Agro: Aumento na conta de luz eleva custos de produção
Produtores rurais brasileiros sofrem com aumentos de até 23% na conta de luz, elevando custos de produção em atividades essenciais para o agronegócio. Entidades buscam reversão.

O setor do agronegócio brasileiro enfrenta um novo desafio com os recentes reajustes nas tarifas de energia elétrica. A Agência Nacional de Energia Elétrica (Aneel) aprovou aumentos que variam entre 3% e quase 23% para consumidores rurais em baixa tensão. Essa elevação impacta diretamente atividades que dependem intensamente de eletricidade, incluindo irrigação, armazenagem de grãos, avicultura, suinocultura, pecuária leiteira, piscicultura e agroindústrias.
No Paraná, o reajuste de 20,51% para a Copel foi classificado como "abusivo" pela Federação da Agricultura do Estado (FAEP). A entidade critica a alta em um cenário de frequentes interrupções no fornecimento e prejuízos causados por apagões. A FAEP argumenta que o aumento supera a inflação e busca reverter a decisão, apontando que a Copel registrou lucro líquido de R$ 2,66 bilhões em 2025.

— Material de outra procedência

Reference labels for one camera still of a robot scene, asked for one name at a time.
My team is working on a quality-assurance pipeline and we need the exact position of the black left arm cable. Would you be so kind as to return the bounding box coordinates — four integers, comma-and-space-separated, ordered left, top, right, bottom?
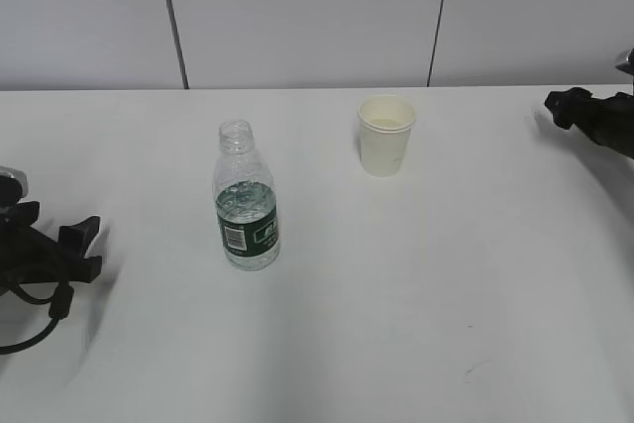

Em São Paulo, consumidores rurais da Enel terão um aumento médio de 8,85%. Já na área de concessão da CPFL Santa Cruz, no interior paulista, o reajuste para o segmento rural chega a 22,85%. As associações do setor defendem que qualquer aumento tarifário seja condicionado à melhoria da qualidade do serviço, algo que, segundo elas, ainda não ocorreu.